**EXERCISE INPUTS:**
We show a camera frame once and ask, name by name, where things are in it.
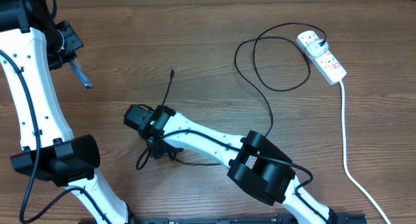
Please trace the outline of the blue Galaxy smartphone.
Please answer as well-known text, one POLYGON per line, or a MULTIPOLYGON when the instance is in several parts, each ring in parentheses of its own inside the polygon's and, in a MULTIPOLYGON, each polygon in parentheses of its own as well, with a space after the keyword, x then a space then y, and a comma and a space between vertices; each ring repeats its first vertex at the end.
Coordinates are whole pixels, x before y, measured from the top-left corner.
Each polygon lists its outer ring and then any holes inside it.
POLYGON ((76 58, 70 60, 69 64, 85 88, 94 88, 94 83, 76 58))

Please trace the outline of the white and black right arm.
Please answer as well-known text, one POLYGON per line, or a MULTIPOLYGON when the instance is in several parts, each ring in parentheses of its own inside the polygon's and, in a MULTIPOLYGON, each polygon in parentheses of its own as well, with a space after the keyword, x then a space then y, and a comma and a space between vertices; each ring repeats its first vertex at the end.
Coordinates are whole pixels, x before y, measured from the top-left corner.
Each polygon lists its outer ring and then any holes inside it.
POLYGON ((242 191, 269 206, 282 204, 299 223, 337 223, 339 219, 334 210, 305 190, 312 180, 300 182, 296 176, 296 170, 309 170, 294 164, 258 132, 250 131, 247 136, 218 132, 164 105, 131 105, 123 122, 147 145, 136 163, 137 170, 149 158, 177 160, 178 152, 186 149, 212 159, 214 165, 223 165, 242 191))

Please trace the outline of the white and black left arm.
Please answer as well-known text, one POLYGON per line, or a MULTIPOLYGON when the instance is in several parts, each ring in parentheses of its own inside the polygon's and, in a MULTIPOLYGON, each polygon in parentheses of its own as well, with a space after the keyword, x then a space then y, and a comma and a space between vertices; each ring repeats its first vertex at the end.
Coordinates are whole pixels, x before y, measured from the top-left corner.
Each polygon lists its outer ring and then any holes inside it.
POLYGON ((55 22, 46 0, 1 0, 1 66, 19 120, 22 152, 12 167, 31 182, 51 181, 72 193, 96 223, 135 223, 105 180, 93 136, 75 137, 60 108, 51 71, 69 64, 86 88, 93 83, 77 61, 82 41, 67 21, 55 22))

**TRY IT:** Wherever a line of the listing above contains the string "black", copy that line.

**RESPONSE TO THE TASK:**
Please trace the outline of the white and black right arm.
Please trace the outline of the white and black left arm.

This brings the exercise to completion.